YOUR INSTRUCTIONS — Across the material below, how many lines hold the word "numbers"? Only the number should be given.

AVAILABLE DATA —

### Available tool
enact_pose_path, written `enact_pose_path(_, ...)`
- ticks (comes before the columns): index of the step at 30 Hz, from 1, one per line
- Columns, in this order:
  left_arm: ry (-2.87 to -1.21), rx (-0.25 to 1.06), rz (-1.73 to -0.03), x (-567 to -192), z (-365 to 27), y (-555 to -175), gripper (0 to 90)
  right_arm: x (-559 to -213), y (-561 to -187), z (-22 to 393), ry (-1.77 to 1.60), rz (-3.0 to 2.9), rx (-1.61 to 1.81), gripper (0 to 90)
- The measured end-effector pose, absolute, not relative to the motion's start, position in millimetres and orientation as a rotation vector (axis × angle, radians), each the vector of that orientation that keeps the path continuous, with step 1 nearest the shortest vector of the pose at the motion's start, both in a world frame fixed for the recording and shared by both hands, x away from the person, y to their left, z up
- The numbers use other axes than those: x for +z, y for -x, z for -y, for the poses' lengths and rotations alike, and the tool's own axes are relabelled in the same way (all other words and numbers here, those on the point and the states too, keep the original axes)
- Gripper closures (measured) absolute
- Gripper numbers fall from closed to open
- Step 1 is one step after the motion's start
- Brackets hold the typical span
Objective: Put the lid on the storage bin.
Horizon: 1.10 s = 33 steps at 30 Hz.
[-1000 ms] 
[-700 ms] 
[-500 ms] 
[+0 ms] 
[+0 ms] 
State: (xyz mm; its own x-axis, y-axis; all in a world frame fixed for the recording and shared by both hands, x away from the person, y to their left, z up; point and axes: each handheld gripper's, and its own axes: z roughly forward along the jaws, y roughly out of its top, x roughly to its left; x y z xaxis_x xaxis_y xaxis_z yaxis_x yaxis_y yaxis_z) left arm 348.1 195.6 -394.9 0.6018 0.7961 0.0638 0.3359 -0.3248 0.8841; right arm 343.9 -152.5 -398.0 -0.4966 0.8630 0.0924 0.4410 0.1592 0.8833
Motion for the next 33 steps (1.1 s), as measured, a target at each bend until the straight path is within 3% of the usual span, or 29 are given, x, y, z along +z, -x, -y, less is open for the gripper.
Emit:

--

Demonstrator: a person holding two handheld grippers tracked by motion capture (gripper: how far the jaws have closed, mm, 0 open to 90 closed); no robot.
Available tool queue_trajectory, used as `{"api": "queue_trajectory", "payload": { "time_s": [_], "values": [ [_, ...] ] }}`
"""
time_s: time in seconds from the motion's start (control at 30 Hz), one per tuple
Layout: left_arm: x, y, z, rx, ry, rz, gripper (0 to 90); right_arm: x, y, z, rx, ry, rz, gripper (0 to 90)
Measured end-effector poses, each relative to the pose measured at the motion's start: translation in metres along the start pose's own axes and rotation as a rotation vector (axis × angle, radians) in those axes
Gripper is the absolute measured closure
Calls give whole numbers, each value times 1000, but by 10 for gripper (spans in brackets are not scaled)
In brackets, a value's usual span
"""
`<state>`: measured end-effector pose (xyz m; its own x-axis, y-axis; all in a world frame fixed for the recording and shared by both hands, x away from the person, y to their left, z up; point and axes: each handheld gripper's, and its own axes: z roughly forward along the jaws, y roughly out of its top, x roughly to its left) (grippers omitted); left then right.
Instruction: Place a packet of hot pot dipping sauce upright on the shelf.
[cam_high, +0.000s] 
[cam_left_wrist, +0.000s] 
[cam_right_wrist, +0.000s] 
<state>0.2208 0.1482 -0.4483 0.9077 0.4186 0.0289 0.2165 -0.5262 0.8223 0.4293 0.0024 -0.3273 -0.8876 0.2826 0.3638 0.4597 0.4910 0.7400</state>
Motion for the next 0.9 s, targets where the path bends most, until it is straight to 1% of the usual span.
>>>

REPLY — 3